= Angle-resolved low-coherence interferometry =

Angle-resolved low-coherence interferometry (a/LCI) is an emerging biomedical imaging technology which uses the properties of scattered light to measure the average size of cell structures, including cell nuclei. The technology shows promise as a clinical tool for in situ detection of dysplastic, or precancerous tissue.

==Introduction==

A/LCI combines low-coherence interferometry with angle-resolved scattering to solve the inverse problem of determining scatterer geometry based on far field diffraction patterns. Similar to optical coherence domain reflectometry (OCDR) and optical coherence tomography (OCT), a/LCI uses a broadband light source in an interferometry scheme in order to achieve optical sectioning with a depth resolution set by the coherence length of the source. Angle-resolved scattering measurements capture light as a function of the scattering angle, and invert the angles to deduce the average size of the scattering objects via a computational light scattering model such as Mie theory, which predicts angles based on the size of the scattering sphere. Combining these techniques allows construction of a system that can measure average scatter size at various depths within a tissue sample.

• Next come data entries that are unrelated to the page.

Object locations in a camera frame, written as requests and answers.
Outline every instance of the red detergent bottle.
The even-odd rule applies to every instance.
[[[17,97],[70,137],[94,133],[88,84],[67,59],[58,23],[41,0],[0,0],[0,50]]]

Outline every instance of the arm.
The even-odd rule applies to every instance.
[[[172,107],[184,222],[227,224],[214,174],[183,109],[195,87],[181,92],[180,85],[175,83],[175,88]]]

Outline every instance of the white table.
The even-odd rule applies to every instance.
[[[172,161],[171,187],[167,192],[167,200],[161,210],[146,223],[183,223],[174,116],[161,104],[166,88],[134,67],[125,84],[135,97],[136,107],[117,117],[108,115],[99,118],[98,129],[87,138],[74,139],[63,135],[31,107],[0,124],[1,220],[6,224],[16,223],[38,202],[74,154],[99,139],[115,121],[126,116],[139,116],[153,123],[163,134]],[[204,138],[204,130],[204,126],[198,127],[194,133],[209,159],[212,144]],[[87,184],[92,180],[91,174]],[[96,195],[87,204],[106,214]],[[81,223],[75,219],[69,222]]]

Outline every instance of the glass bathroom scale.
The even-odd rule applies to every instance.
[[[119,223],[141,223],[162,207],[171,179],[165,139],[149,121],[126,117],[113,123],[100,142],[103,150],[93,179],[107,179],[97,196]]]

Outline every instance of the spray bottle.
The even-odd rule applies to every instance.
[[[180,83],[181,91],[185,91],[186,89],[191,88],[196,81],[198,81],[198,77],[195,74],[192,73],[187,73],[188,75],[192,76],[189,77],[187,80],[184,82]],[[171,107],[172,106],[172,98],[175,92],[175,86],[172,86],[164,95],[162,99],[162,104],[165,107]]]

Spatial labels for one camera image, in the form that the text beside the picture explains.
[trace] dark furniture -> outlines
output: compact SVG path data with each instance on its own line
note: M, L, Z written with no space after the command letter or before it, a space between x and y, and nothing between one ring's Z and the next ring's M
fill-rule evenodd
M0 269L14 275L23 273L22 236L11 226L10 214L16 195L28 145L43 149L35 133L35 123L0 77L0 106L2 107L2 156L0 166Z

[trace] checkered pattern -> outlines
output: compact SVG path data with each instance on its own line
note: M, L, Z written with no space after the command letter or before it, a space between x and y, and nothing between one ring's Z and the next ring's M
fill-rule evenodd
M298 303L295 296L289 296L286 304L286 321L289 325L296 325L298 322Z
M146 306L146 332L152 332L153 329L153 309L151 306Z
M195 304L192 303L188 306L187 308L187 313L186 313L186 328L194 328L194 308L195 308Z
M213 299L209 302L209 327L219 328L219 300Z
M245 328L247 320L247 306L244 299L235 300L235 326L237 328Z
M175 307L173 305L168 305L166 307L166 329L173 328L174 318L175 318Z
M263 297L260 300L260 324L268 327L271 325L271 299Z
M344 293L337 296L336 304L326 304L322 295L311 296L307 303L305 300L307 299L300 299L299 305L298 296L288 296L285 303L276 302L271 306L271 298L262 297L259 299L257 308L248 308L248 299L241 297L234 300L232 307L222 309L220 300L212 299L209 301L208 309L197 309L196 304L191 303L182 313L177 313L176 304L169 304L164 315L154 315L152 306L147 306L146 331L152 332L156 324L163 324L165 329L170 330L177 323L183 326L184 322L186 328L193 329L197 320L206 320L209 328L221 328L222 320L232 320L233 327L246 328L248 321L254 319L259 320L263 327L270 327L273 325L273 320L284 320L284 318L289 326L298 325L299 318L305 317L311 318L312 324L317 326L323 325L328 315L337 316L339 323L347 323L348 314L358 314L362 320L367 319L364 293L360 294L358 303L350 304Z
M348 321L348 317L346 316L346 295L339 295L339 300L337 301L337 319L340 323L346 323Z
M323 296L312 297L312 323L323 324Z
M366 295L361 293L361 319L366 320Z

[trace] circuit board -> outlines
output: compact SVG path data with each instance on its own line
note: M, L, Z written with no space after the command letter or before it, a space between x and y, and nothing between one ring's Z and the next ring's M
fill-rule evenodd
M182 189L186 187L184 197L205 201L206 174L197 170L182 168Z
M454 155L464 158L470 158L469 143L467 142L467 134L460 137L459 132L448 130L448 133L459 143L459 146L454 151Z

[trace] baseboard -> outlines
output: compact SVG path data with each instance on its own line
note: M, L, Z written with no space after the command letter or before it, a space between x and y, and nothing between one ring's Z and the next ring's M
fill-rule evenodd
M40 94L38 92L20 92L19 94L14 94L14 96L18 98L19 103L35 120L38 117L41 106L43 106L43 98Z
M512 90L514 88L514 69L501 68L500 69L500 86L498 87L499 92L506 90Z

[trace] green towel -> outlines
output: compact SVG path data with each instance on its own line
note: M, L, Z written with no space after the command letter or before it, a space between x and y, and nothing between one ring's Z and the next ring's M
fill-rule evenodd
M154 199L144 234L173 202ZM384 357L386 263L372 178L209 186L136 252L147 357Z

At present the most significant medical application of the technology is determining the state of tissue health based on measurements of average cell nuclei size. It has been found that as tissue changes from normal to cancerous, the average cell nuclei size increases. Several recent studies have shown that via cell nuclei measurements, a/LCI can detect the presence of low- and high-grade dysplasia with 91% sensitivity and distinguish between normal and dysplastic with 97% specificity.

==History==

Since 2000, light scattering systems have been used for biomedical applications such as the study of cellular morphology as well as the diagnosis of dysplasia. Variations in scattering distributions as a function of angle or wavelength have been used to deduce information regarding the size of cells and subcellular objects such as nuclei and organelles. These size measurements can then be used diagnostically to detect tissue changes—including neoplastic changes (those leading to cancer).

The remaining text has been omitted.